Imagine that we are assessing annual salaries, which is our continuous dependent variable. Our two categorical factors are gender and college major. For this analysis, we’ll use the three majors of statistics, psychology, and political science. The combination of these two factors (2 genders X 3 majors) produces the following six groups. Each group contains 20 observations.

Male / Statistics: $77,743 | Female / Statistics: $74,074 |

Male / Psychology: $69,766 | Female / Psychology: $65,320 |

Male / Political Science: $62,015 | Female / Political Science: $55,195 |

The dollar amount indicates the average income for each group. Two-way ANOVA determines whether the observed differences between means provide strong enough evidence to conclude that the population means are different. Let’s perform the analysis!
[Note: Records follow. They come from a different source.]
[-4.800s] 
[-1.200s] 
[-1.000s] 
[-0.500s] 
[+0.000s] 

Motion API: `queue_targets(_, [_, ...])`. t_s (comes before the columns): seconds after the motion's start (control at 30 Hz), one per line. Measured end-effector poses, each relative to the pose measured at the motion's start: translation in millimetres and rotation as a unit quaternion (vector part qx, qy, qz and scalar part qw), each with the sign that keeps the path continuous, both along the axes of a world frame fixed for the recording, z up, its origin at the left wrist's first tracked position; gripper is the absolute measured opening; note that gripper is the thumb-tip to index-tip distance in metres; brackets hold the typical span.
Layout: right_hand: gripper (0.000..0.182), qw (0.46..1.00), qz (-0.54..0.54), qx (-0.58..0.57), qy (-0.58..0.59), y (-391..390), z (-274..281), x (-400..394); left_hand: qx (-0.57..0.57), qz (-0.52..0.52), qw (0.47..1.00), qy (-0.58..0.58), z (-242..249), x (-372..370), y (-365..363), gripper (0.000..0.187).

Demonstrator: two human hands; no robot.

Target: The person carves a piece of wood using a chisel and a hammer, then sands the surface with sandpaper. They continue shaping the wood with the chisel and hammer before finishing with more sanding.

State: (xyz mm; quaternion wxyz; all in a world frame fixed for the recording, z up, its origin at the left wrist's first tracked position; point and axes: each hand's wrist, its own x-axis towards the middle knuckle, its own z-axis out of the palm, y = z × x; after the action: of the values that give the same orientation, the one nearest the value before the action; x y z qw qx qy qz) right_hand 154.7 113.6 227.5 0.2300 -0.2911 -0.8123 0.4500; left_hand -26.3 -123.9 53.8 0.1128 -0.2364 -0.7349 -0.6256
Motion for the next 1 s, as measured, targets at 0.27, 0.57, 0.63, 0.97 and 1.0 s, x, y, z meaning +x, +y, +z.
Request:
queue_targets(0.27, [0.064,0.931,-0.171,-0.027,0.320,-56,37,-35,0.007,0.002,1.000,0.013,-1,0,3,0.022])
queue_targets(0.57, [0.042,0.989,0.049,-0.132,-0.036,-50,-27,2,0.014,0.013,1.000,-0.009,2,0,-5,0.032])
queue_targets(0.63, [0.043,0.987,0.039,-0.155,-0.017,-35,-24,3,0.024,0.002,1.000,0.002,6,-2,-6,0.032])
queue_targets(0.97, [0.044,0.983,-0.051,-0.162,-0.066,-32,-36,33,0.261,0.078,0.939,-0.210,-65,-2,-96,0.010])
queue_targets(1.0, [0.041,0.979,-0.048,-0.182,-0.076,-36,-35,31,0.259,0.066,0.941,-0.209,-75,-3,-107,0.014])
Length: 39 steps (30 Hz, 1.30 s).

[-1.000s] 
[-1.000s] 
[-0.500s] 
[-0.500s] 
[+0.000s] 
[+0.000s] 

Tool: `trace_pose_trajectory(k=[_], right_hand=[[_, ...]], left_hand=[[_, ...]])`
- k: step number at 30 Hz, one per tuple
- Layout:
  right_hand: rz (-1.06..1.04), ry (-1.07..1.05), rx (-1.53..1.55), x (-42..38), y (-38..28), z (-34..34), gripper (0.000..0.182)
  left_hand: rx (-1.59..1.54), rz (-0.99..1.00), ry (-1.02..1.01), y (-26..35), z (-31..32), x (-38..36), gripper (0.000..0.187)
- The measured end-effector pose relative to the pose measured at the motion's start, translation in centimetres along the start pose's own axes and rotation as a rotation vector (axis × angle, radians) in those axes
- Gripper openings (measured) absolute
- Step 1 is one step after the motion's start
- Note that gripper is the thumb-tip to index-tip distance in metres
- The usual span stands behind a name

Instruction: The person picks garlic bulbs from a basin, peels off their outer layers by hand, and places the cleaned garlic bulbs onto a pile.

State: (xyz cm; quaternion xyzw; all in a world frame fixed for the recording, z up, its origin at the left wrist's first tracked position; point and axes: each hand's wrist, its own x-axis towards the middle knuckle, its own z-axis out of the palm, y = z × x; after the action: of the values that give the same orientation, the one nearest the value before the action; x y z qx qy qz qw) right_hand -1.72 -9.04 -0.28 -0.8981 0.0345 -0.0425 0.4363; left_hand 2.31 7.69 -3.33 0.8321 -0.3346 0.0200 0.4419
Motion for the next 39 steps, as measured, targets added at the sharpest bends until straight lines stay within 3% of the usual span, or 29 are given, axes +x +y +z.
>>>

In Excel, do the following steps:

- Click
*Data Analysis*on the Data tab. - From the Data Analysis popup, choose
*Anova: Two-Factor With Replication*. - Under
*Input*, select the ranges for all columns of data. - In
*Rows per sample*, enter*20*. This represents the number of observations per group. - Excel uses a default Alpha value of 0.05, which is usually a good value. Alpha is the significance level. Change this value only when you have a specific reason for doing so.
- Click OK.

For this example, the popup should look like this:

### Interpreting Excel’s Two-Way ANOVA Results

First, look in the P-value column in the ANOVA Source of Variation table at the bottom of the output. Because the p-values for both Gender and Major are less than our significance level, these factors are statistically significant. These are the main effects in the model. Note that these p-values are so low that Excel uses scientific notation to represent them. Learn about How to Use Scientific Notation.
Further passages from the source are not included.